Una de las señales de la enfermedad fue la rapidez con la cual empecé a perder peso. Milagrosamente, por ahí del 2017, estaba perdiendo uno, casi dos kilos por semana. Me gustaba creer que estaba siendo muy bueno con el ejercicio y la dieta porque me daba terror estar enfermo (y, sí, con todo y el terror, tuve que empujarme a hacer las preguntas adecuadas y hablar con la gente precisa, pero esa historia ya la conté otros días).

He llegado a los 41 con mi gordura feliz de antes. Qué molesto, creo que nuevamente tendré que comprar pantalones o tendré que ponerme a dieta.

Cumplí años rodeado de nuevos amigos, colegas (curiosos colegas, deseo recalcar) y he recibido algunos mensajes de mis alumnos y mis exalumnos. Una de ellas me dijo que era un excelente tomador de pelo y yo sonreí, ella sabe que me dio uno de los mejores halagos. En una posada hice las hamburguesas con la receta de mi abuela (uno de sus múltiples sueños de arena), bebí whisky, mezcal y cerveza. La gente se reía a mi alrededor, conversaba felizmente y yo me dedicaba a escuchar. Mi esposa se veía muy contenta, agradecida de tenerme y se acercaba a abrazarme, besarme.

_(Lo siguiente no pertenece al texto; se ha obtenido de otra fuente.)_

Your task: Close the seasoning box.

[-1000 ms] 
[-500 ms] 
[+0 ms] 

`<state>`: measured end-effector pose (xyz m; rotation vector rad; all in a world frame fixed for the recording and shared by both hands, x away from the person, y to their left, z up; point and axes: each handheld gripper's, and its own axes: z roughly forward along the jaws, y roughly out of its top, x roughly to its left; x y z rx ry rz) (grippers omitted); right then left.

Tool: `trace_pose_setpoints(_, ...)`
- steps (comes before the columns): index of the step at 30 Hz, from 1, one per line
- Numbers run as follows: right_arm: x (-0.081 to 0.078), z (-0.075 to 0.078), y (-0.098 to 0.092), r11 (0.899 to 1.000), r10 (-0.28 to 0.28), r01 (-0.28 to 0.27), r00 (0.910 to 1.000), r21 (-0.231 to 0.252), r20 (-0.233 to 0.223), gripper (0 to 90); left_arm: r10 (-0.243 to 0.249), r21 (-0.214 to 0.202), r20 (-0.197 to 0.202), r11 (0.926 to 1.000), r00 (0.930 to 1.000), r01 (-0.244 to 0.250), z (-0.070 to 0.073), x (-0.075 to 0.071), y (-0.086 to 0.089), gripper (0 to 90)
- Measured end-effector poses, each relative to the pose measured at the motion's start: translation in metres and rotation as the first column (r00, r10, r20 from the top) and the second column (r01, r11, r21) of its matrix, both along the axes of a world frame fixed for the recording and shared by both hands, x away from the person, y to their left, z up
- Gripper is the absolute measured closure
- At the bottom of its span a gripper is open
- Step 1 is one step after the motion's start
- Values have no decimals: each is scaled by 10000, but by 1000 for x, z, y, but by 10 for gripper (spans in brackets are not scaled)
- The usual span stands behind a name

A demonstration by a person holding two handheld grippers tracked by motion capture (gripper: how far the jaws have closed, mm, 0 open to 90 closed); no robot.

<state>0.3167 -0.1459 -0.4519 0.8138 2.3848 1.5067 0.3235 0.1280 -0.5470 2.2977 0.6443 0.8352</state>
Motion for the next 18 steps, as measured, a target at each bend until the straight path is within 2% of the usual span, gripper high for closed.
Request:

A donde quiera que voltee, pareciera que no tengo motivos para no estar agradecido o sentirme querido.

Dos relojes de arena.

Pero no puedo negar que ya atravesé un umbral, y en ese umbral recibí un mensaje: la vida es una ilusión, un espejismo. No quiero decir con ello, sin embargo, que el entorno sea una mentira, no soy así de cínico; pero creo que el mensaje se refiere a que la única verdad es darnos la manos los unos a los otros para atravesar la neblina del mismo valle. Estamos ciegos y para atravesar necesitamos hacer una cuerda con nuestras manos para no perdernos el río.

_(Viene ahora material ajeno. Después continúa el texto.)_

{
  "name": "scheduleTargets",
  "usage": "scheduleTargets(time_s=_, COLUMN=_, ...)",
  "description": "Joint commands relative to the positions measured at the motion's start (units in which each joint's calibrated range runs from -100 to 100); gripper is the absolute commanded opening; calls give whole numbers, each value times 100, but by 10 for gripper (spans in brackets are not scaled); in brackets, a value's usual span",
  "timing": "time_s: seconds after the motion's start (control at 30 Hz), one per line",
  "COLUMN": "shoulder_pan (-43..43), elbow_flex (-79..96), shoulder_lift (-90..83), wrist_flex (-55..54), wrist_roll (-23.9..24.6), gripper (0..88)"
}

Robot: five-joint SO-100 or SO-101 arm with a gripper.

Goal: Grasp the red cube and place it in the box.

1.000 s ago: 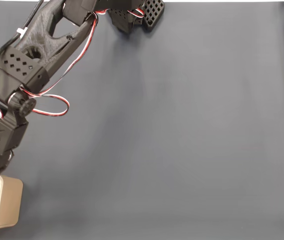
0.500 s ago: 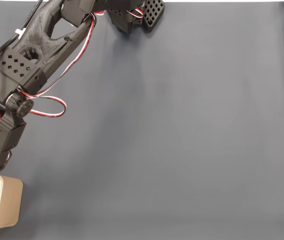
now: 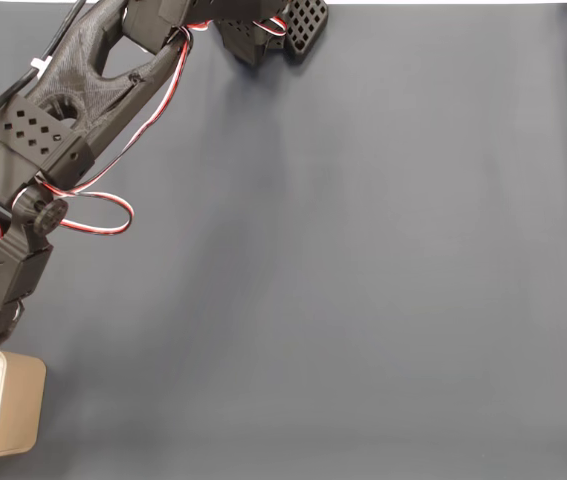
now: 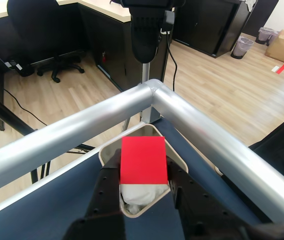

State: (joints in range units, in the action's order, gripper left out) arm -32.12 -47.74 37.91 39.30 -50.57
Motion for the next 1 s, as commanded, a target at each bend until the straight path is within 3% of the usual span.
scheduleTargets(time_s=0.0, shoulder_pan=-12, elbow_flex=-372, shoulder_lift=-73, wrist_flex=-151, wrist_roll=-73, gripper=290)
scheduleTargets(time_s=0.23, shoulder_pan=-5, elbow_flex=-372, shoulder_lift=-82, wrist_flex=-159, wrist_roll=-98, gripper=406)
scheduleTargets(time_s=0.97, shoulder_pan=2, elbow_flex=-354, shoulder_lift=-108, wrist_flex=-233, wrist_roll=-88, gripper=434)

No sé si me doy a entender. Quizás solo entenderá quien haya asomado la cabeza por la puerta y haya mirado al otro lado.

Me quedé pensando un ratito en las líneas anteriores y en silencio se terminó el segundo reloj de arena.

Tres relojes de arena.

Y el silencio ha sido tan largo que está a punto de terminarse el tercero. Así me he sentido estos últimos años, reviso pausadamente todo lo que escribo, y aún así lo pienso mucho, como si las palabras necesitaran el reposo. Ese monstruo de la pausa empezó a trasladarse a lo demás: pienso, mido, evalúo, calculo. Festina lente. Hago tantas cosas a la vez porque mi neurosis me acostumbró a vivir así, pero ahora las hago muy despacio. Y luego pienso en el futuro: no quiero que sea de otro modo, quiero hacer mil cosas en diez, veinte, treinta años.

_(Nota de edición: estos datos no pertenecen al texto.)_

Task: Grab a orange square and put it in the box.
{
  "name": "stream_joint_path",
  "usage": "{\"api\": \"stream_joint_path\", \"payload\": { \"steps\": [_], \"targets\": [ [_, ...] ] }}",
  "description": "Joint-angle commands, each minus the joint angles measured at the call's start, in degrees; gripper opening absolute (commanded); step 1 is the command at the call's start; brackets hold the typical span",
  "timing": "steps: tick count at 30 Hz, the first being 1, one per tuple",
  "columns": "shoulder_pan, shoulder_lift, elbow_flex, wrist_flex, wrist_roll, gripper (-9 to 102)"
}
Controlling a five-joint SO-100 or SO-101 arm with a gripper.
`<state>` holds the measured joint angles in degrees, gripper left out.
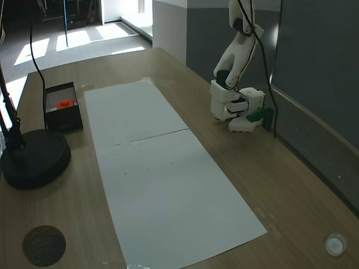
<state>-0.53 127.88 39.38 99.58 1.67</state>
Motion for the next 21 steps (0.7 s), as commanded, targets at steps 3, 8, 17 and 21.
{"api": "stream_joint_path", "payload": {
  "steps": [3, 8, 17, 21],
  "targets": [
    [-1.2, 17.3, 21.6, -0.9, -0.1, 0],
    [-0.7, 32.0, 40.2, -1.0, -0.1, 0],
    [-0.7, 55.9, 67.1, -13.9, -4.1, 0],
    [-0.6, 65.9, 80.3, -23.7, -1.8, 0]
  ]
}}
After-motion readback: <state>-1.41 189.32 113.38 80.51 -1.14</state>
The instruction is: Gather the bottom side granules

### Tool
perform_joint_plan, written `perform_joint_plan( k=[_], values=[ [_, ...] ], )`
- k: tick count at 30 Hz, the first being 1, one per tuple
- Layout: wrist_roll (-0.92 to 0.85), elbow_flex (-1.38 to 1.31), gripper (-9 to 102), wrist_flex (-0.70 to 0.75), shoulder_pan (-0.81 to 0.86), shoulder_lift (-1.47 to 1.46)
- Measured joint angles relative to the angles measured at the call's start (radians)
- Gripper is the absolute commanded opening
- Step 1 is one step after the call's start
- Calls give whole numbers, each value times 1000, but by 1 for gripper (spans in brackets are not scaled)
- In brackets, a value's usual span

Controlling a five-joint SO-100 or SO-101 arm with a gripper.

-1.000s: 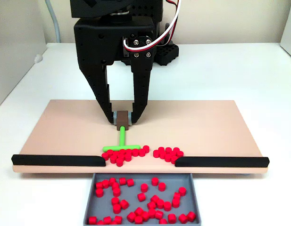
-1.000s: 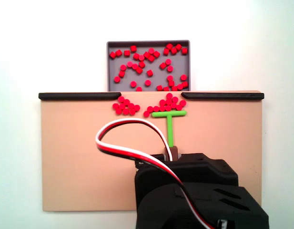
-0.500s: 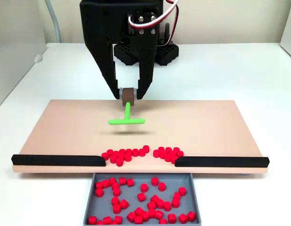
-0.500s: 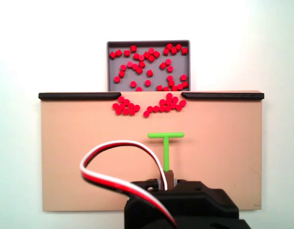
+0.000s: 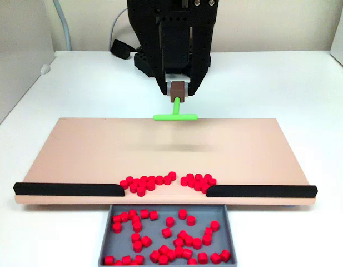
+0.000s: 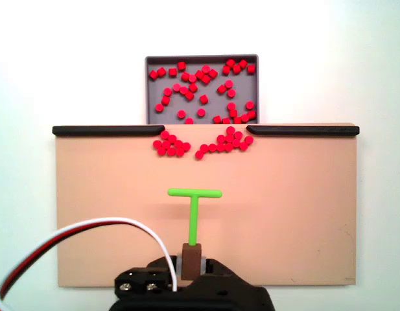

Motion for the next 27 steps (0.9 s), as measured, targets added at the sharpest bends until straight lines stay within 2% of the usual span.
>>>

Tendré algunas semanas de tranquilidad para reponer las energías sociales. En ese tiempo, creo, me pondré a leer y a escribir. Jugaré en soledad, y luego, cuando me canse, la Nico y yo nos tiraremos al piso frío a dormir un rato. Mi amigo, Sangarcía, me dijo que ojalá fueran otros 40 años así y yo le dije que ojalá nomás fueran 25 porque esperaba, para entonces, ya hubiera métodos dignos de eutanasia. Lo dije en broma pero, si no quieres, no es broma.

También tengo algunas esperanzas de que, para entonces, nos puedan colocar en paraísos simulados o probablemente tendré la sabiduría para decir adiós, para «soltar y perdonar», como dicen algunos tarados, gurús del rancio new age que a veces resurge de las sombras.

Cuatro relojes de arena.

Felices 41. Mejor cierro antes de que me ahoguen las arenas de un tiempo fársico. Gracias, primero, a mi familia: mi esposa y mi perra. Gracias a todos los que me han acompañado. Gracias a quienes salvaron mi vida. Y gracias a quienes, por razones inexplicables, decidieron caminar a mi lado o siguen presenciando este circo extraño. Nico se puso a ladrar. Es hora de irnos a perseguir olores.